**What is required**: For the listing below, return the line containing "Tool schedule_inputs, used", the line containing "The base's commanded", and all lines in between, exactly as written and nothing else.

**Source data**:
* * * * * * * * *

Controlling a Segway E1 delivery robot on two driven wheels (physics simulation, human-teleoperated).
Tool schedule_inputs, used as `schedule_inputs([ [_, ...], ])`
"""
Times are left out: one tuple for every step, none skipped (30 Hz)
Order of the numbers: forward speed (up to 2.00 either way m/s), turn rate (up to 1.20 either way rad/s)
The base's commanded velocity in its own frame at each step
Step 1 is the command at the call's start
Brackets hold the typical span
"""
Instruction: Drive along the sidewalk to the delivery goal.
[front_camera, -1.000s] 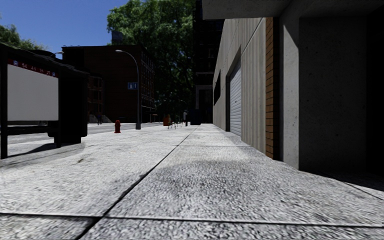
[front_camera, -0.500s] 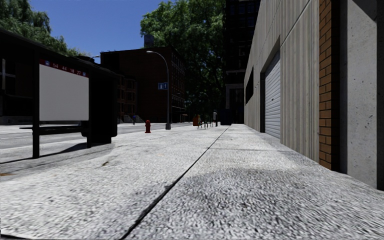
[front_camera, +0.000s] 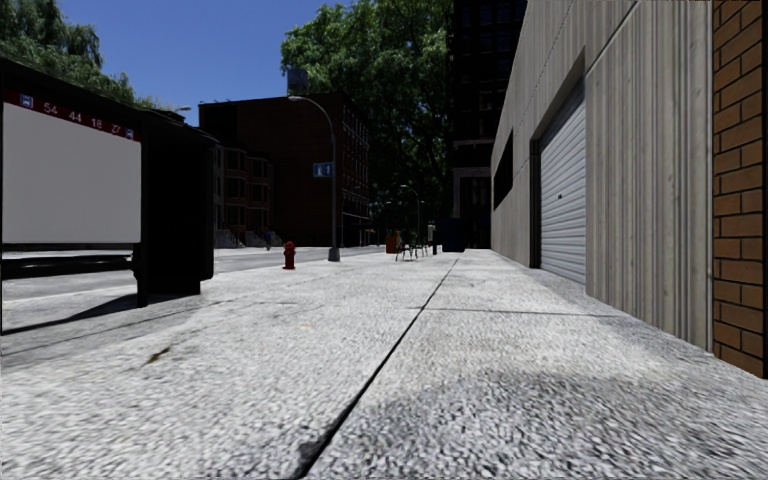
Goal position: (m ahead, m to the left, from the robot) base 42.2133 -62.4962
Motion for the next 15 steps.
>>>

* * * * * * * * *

**Solution for this problem**:
Tool schedule_inputs, used as `schedule_inputs([ [_, ...], ])`
"""
Times are left out: one tuple for every step, none skipped (30 Hz)
Order of the numbers: forward speed (up to 2.00 either way m/s), turn rate (up to 1.20 either way rad/s)
The base's commanded velocity in its own frame at each step

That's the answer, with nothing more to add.